Cerca de 430 milhões de usuários sofreram ataque cibernético em 2011

Segundo Carlos Lopes, diretor do UNITAR (Instituto das Nações Unidas para Formação e Pesquisa), pouco mais de 430 milhões de usuários da internet sofreram…

Por Editorial MDT em 01/02/2012

Imagem: (Foto Divulgação)

Segundo Carlos Lopes, diretor do UNITAR (Instituto das Nações Unidas para Formação e Pesquisa), pouco mais de 430 milhões de usuários da internet sofreram algum tipo de ataque cibernético no ano de 2011. Lopes defendeu a obrigação de procurar uma saída global ao delito eletrônico e instituir um padrão comum de segurança. Ele participou do Programa de Cibersegurança e Crime Eletrônico, que atualmente reuniu diplomatas e emissários de agências nas Nações Unidas e corporações de segurança na rede. O secretário-geral da UIT (União Internacional de Telecomunicações), Hamadoun Touré, o qual também participou da reunião, concordou em recomendar ‘um acordo comum’ do qual participem tanto emissários do âmbito privado como todas as nações, ‘já que, se um ficar de fora, o hacker pode trabalhar a partir dali’.
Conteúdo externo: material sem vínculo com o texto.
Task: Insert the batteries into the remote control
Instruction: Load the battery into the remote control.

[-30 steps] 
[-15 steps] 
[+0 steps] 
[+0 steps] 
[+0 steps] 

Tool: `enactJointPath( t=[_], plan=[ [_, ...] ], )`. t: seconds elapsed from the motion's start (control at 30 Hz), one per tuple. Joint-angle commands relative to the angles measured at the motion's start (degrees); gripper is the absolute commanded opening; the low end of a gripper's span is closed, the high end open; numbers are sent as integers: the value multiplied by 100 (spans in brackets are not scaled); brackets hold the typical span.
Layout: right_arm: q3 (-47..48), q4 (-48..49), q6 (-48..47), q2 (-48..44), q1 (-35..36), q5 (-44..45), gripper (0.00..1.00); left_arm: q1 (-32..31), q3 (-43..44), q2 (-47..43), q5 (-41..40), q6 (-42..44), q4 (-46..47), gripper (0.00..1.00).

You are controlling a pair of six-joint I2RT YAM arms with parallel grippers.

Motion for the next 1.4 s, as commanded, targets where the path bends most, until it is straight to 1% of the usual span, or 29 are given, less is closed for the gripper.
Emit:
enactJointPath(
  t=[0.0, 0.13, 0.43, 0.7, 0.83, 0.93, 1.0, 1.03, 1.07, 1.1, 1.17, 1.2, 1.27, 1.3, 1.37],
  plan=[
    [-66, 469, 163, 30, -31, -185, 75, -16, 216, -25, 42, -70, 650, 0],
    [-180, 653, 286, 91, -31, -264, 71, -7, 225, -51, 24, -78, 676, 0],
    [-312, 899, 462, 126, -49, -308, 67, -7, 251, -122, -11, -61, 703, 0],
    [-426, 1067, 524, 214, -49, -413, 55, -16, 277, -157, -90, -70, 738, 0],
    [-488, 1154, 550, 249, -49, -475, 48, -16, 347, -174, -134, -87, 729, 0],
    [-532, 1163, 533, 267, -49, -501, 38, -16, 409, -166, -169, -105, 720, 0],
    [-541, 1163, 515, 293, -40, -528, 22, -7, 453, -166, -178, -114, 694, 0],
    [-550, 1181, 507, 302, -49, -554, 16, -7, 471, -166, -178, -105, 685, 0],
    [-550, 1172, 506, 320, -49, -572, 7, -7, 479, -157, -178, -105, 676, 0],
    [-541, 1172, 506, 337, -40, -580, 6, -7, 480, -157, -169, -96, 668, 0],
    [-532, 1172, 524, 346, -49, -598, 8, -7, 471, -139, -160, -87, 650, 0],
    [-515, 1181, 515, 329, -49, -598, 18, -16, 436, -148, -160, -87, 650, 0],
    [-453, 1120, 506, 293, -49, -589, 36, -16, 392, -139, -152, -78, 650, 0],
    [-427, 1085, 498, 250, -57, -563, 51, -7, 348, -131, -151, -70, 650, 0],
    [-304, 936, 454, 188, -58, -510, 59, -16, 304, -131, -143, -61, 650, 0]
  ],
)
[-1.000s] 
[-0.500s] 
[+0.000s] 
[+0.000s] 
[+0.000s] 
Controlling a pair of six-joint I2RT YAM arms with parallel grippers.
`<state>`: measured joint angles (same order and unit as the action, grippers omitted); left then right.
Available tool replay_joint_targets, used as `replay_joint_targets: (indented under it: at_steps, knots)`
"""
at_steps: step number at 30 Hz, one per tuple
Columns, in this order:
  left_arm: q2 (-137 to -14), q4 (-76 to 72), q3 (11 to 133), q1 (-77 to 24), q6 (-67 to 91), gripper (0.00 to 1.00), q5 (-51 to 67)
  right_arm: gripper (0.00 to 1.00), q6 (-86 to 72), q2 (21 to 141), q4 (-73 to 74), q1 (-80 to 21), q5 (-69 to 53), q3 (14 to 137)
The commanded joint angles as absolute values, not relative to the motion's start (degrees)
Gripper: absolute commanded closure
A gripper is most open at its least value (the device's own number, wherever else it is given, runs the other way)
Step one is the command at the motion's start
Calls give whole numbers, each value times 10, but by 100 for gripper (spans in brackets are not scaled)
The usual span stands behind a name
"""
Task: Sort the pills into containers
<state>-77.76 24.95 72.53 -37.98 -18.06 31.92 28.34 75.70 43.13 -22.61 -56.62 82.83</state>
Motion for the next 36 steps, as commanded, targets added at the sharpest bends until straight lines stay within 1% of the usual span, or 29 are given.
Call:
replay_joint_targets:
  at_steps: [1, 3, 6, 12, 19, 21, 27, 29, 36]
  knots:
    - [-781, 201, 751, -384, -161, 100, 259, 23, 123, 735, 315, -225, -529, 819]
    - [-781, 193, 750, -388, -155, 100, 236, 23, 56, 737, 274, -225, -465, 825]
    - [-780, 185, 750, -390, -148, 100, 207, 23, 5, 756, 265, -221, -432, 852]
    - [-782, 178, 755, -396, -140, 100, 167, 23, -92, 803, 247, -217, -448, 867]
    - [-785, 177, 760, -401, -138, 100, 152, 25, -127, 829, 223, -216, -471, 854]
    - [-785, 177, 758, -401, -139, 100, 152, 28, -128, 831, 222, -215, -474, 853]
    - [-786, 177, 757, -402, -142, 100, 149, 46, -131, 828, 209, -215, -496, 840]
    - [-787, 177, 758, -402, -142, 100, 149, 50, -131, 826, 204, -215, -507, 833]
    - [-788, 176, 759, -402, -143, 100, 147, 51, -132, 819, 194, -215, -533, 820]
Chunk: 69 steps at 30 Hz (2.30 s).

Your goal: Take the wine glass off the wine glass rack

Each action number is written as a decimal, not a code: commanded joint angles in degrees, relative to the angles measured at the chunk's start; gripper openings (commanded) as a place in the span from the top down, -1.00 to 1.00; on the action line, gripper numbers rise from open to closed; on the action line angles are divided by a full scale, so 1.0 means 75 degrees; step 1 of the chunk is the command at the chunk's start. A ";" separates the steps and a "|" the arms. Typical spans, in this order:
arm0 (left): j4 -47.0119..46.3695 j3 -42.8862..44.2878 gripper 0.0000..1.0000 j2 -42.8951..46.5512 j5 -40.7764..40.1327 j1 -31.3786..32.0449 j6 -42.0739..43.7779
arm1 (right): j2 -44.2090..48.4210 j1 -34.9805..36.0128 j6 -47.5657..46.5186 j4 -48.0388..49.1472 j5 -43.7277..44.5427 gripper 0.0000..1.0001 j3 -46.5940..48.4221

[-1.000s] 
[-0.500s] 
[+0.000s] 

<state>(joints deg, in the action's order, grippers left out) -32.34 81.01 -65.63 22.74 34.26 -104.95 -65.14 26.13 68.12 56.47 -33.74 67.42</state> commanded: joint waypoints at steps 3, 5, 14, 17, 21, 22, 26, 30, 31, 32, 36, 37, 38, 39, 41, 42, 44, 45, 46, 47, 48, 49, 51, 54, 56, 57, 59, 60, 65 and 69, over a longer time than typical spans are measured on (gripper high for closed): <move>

No ano passado, companhias e entidades de todo o mundo empregaram cerca de US$ 330 milhões para combater esses ataques, dois terços dos quais foram crimes de fraude econômica ou ‘spam’. Segundo Ernest Chernukhin, secretário da divisão de Novos Desafios e Ameaças do Ministério de Relações Exteriores da Rússia, o delito eletrônico em 2011 apresentou um lucro financeiro de US$ 12,5 bilhões.

Lopes garantiu que ao longo dos últimos anos os ataques cibernéticos estão apreciando ‘um crescimento exponencial’, sobretudo nas ocorrências de ações contra centros de inteligência, os quais antigamente eram menos propensos devido aos sistemas de segurança mais sofisticados que os outros. ‘Os países emergentes desenvolveram muita tecnologia, a Rússia também está empregando agora tudo que desenvolveu na época soviética’, acrescentou, advertindo que em 2011 o maior dos ataques cibernéticos decorreu de nações emergentes como China, Índia e Brasil.

O porta-voz do UNODC (Escritório das Nações Unidas sobre Drogas e Crime), John Sandage, garantiu que uma das precedências é auxiliar nações emergentes em relação a segurança cibernética para impedir ataques póstumos. E mais, explicou que o número de servidores em nações industrializadas e emergentes vem aumentando gradativamente, onde opinou ‘é necessária ajuda para enfrentar o crime eletrônico’.

‘A conectividade sem fio na África cresce 1.000% cada ano; com isto aparecem riscos muito diferentes e ainda não existem sistemas de segurança apropriados’, lamentou Lopes. Segundo um levantamento conduzido pela empresa de informática Mcafee, entre as nações menos preparadas para arcar com esses ataques estão: México, Romênia,  Brasil e Índia.